I often begin my abstract work by looking at art...then I'll play piano a bit, or go swimming and see what aspect of the art stayed in my mind.....and then do some sketches, or value studies...to see how things will work out.

Life is good, right??? when the creative juices are flowing.......
if you have been, thanks for reading!   Elizabeth




Monday, August 6, 2018

Hanging a show...let your artwork breathe!



St Ives, Pond in Winter, Rainy Rainy Night


I've been lucky enough to have quite a few shows, solo or two people ...but never before have I actually hung the show myself....and that's what I did this morning with the help of two lovely guys.
(Forgive the quality of the photos, by the way...quilts look better in fairly low light I think.)
It was so much fun and we laughed the whole time...and the crazy thing was I had been dreading it.   But in the  right place, with the right kind of help, everything went so smoothly and happily.
And it was so much better being able to choose for myself just which way the quilts and paintings (watercolors) would interact instead of having a curator (who hadn't sweated over the work) do it.
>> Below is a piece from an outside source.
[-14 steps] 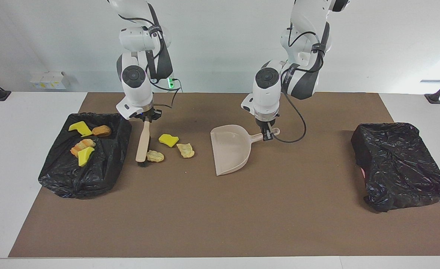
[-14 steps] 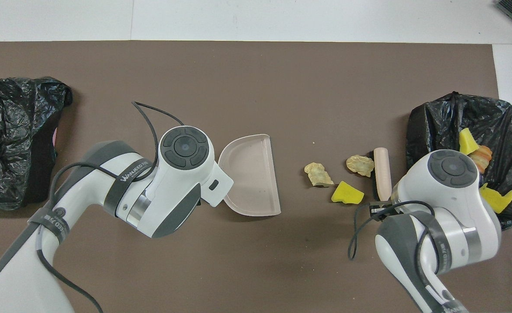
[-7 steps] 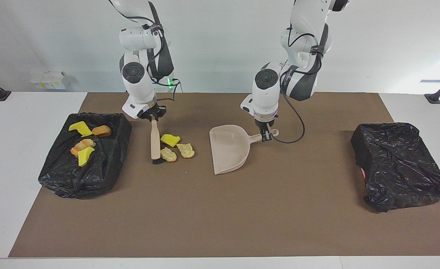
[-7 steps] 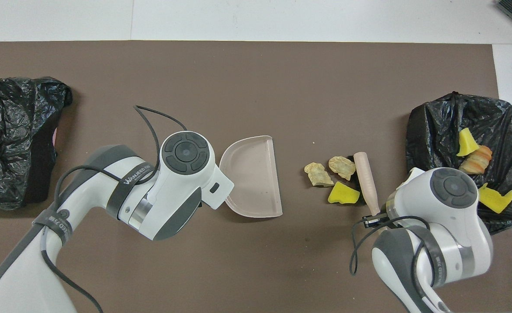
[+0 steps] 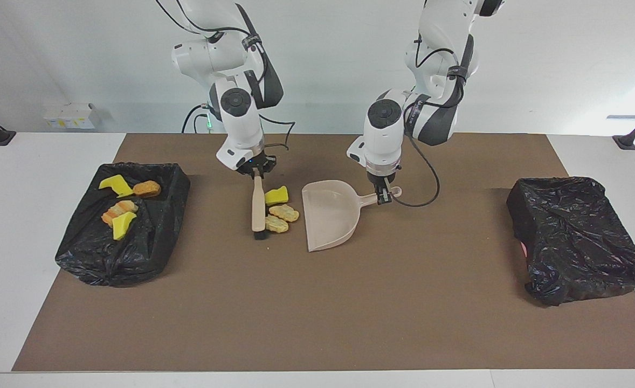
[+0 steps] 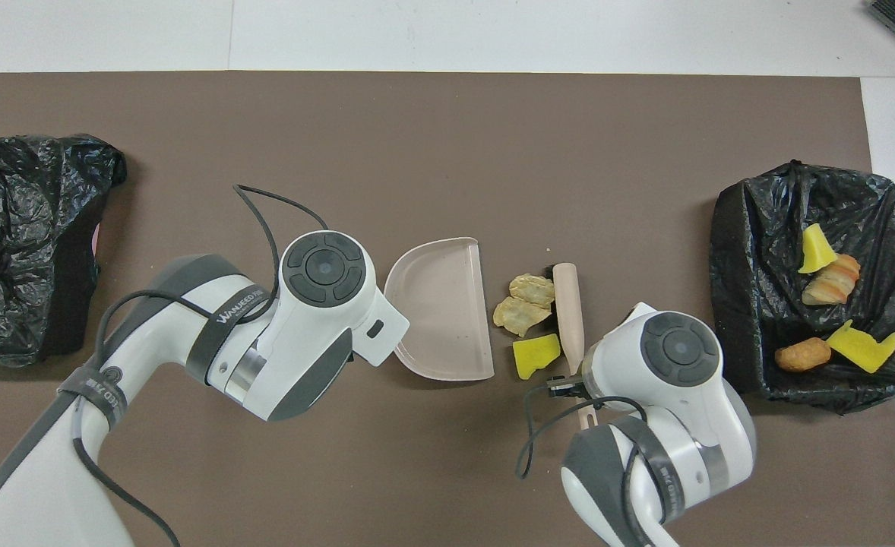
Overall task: Sweep and dump trash in bin
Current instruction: 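Sweep the bread and sponge pieces with the brush into the dustpan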
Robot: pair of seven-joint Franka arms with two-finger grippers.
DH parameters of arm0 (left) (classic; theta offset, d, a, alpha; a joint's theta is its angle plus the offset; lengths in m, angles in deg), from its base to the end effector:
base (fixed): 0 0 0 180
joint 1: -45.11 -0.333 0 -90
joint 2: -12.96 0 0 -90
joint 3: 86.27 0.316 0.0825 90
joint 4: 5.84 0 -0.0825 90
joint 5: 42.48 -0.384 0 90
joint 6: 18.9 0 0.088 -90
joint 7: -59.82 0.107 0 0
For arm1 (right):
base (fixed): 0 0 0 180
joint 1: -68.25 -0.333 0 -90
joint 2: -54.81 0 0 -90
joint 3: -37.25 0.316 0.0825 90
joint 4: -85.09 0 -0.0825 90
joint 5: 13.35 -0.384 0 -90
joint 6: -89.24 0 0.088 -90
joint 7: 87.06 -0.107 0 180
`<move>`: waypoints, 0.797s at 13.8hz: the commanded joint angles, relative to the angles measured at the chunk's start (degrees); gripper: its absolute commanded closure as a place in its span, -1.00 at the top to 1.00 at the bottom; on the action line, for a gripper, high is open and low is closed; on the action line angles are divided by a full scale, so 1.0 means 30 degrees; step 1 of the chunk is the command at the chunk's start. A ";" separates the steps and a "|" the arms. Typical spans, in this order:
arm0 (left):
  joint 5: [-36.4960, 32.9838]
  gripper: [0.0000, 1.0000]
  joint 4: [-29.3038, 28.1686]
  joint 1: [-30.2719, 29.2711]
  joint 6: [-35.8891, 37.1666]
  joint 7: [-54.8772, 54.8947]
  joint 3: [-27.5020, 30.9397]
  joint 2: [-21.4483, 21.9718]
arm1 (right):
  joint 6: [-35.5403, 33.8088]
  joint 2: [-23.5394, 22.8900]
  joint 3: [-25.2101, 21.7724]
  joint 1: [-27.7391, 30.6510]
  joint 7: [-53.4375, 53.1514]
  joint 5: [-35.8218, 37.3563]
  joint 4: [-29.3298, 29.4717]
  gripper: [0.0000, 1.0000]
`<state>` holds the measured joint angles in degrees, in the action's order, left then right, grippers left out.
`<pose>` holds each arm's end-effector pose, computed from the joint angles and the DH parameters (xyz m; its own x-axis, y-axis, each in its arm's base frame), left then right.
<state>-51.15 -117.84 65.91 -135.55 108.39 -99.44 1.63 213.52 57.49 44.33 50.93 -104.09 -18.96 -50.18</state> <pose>0.4916 -0.3159 0.3711 0.0540 -0.9893 -0.1359 -0.9978 -0.0586 0.0300 0.4337 0.2008 0.3347 0.9849 0.0677 -0.1595 0.0653 -0.9977 -0.0204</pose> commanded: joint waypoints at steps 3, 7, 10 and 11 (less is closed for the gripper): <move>-0.0157 -1.00 -0.0725 0.0101 -0.0756 0.0246 0.0171 0.0436 | 0.0466 -0.2851 0.0100 -0.2279 -0.2781 -0.2313 0.2898 -1.00; -0.0157 -1.00 -0.0696 0.0013 -0.0815 0.0275 0.0200 0.0406 | 0.0527 -0.3586 0.0100 -0.3689 -0.3200 -0.5183 0.4803 -1.00; -0.0157 -1.00 -0.0695 -0.0075 -0.1049 0.0478 0.0200 0.0348 | -0.0056 -0.3443 0.0042 -0.3605 -0.3113 -0.5189 0.5188 -1.00; -0.0157 -1.00 -0.0666 -0.0075 -0.1166 0.0886 0.0200 0.0348 | -0.0843 -0.3180 -0.0075 -0.3458 -0.2996 -0.5101 0.5217 -1.00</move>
<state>-51.15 -118.12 65.79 -136.67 109.38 -99.22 1.63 214.06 47.48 44.37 39.40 -113.38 -33.23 -35.71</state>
Emerald City  and 3 small watercolors

One thing we noticed was just how much better the quilts look spaced out beautifully on a gallery wall, than they do draped on a bed in a spare room (which is probably where many of us keep our quilts).  This show is going to be up for a year, I doubt there's much possibility of sales...but the quilts are breathing, and being seen and giving life to this gallery space.   When we create art we want it to be enjoyed, not rolled up in a closet!
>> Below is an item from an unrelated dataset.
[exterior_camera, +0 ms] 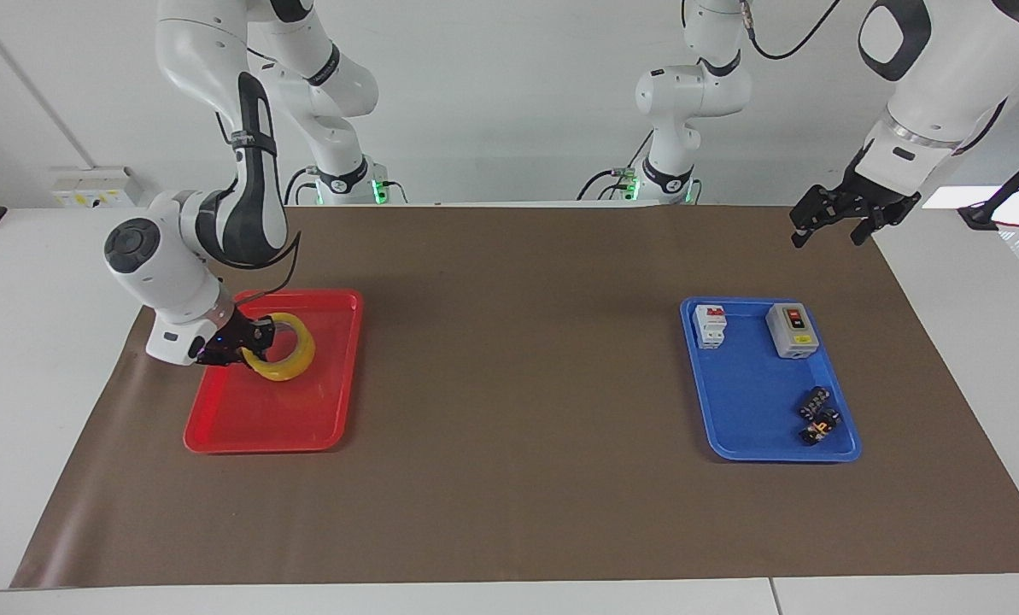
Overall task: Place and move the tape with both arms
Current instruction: 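Carry the tape with the right gripper into the red tray, then lower the tape into the red tray and open the right gripper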
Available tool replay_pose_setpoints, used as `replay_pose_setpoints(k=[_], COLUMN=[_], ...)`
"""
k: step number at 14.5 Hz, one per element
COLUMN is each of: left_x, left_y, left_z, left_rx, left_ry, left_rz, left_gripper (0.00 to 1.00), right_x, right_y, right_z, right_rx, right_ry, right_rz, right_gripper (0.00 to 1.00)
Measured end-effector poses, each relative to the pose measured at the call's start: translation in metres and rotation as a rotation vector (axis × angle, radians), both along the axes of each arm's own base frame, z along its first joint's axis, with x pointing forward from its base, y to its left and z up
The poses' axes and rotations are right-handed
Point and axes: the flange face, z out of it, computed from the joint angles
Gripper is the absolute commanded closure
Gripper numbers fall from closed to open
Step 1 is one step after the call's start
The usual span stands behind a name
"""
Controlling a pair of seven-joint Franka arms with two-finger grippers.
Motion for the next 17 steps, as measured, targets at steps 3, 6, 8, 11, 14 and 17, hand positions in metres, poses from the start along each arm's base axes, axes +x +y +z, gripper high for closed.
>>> replay_pose_setpoints(k=[3,6,8,11,14,17], left_x=[0.0,0.0,0.0,0.0,0.0,0.0], left_y=[0.0,0.0,0.0,0.0,0.0,0.0], left_z=[0.0,0.0,0.0,0.0,0.0,0.0], left_rx=[0.0,0.0,0.0,0.0,0.0,0.0], left_ry=[0.0,0.0,0.0,0.0,0.0,0.0], left_rz=[0.0,0.0,0.0,0.0,0.0,0.0], left_gripper=[0.0,0.0,0.0,0.0,0.0,0.0], right_x=[-0.002,-0.006,-0.008,-0.01,-0.008,-0.004], right_y=[0.005,0.008,0.008,0.01,0.02,0.027], right_z=[-0.006,-0.019,-0.023,-0.024,-0.02,-0.006], right_rx=[-0.009,-0.018,-0.019,-0.019,-0.019,-0.02], right_ry=[-0.061,-0.119,-0.122,-0.127,-0.137,-0.152], right_rz=[0.006,0.009,0.008,0.001,-0.014,-0.122], right_gripper=[1.0,1.0,1.0,0.0,0.0,0.0])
Another artist (not fiber, a sculptor) turned down the chance of showing his work with me for he felt the gallery was not prestigious enough!!  But surely with our art we want to reach the people?  We want to convey our vision of the world?  They can agree or disagree but it will (hopefully!) open their eyes to all the beauty that is around us,  even in these very challenging times.


Heavy Metal, Swimmer, The Last Glow


So ...let your art work hang out in all possible places....and it's so much fun arranging and rearranging the pieces so they work together just right....when I was a teenager I was always rearranging my bedroom furniture - all 3 pieces of it!!  This morning I had the fun of doing just that with 30 pieces and, moreover,  without the heavy duty hammer, drill and ladder work!!! (Thank you so much to J and L for helping.)

For those in NE Georgia...this show is at Athens Academy, in the Harrison Art Center, (3rd entrance off Spartan Lane)  and will be up throughout the school year.  Opening reception Nov 4th...sometime in the afternoon - I think!!